Ringpop discovery churn due to DNS truncation
Closed this issue · 1 comments
Is your feature request related to a problem? Please describe.
We are using Cadence with DNS ringpop and after scaling the frontend to more than 3 instances we are seeing a significant number of log lines such as:
Add new peers by DNS lookup
and Remove stale peers by DNS lookup
Proposed Solution
We believe this is due to DNS truncation of the now larger responses. Prior to Go 1.19 the net package would truncate responses that were larger than 512bytes. Upgrading the Go version to >= 1.19 should fix this problem.
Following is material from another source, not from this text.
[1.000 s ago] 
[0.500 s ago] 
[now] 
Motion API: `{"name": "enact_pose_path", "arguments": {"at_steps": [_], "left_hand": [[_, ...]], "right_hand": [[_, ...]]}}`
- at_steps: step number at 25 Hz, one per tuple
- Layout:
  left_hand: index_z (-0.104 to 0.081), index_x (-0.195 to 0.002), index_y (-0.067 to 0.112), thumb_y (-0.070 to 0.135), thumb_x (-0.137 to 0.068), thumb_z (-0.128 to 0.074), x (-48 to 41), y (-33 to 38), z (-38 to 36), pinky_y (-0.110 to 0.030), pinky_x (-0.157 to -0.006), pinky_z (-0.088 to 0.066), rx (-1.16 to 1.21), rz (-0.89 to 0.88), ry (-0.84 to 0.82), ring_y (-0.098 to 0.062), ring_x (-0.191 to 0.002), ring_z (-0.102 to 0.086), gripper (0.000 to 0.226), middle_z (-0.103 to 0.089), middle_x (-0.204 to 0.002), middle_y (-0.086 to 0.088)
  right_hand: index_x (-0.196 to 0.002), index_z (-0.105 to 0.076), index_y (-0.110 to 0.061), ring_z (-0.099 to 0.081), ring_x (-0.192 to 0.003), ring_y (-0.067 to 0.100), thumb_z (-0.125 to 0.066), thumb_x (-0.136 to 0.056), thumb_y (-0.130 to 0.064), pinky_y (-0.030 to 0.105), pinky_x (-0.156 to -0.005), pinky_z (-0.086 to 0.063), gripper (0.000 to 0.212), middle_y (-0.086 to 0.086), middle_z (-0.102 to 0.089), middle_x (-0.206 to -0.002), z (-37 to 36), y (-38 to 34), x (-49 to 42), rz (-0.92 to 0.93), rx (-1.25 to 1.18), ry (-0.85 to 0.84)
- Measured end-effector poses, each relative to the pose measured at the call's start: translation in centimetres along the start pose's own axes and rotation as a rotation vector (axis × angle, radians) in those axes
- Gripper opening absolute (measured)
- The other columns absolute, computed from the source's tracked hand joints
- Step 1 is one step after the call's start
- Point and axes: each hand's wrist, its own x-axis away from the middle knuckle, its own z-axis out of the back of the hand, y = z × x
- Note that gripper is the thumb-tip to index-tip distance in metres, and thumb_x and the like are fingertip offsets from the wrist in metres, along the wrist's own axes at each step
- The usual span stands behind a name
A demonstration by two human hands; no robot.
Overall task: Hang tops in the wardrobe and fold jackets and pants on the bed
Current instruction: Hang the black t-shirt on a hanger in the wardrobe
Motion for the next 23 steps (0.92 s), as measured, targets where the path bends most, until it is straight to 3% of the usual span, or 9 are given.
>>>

The pure Go resolver will now use EDNS(0) to include a suggested maximum reply packet length, permitting reply packets to contain up to 1232 bytes (the previous maximum was 512).
Additional context
Example of DNS truncation
> dig cadence.service.consul +noedns +short
10.0.0.216
10.0.0.145
10.0.0.79
> dig cadence.service.consul +short
10.0.0.145
10.0.0.216
10.0.0.233
10.0.0.79
10.0.0.17
10.0.0.185
Logs details
{
"service": "cadence-frontend",
"message": "Add new peers by DNS lookup",
"attributes": {
"addresses": "[10.0.0.145:7833]",
"address": "cadence.service.consul",
"level": "info",
"service": "cadence-frontend",
"logging-call-at": "dns_updater.go:80",
}
{
"service": "cadence-frontend",
"message": "Remove stale peers by DNS lookup",
"attributes": {
"addresses": "[10.0.0.17:7833]",
"address": "cadence.service.consul",
"level": "info",
"service": "cadence-frontend",
"logging-call-at": "dns_updater.go:80",
}
Thanks!
🤦 I just realized the recent builds are on a newer version of Golang. Closing!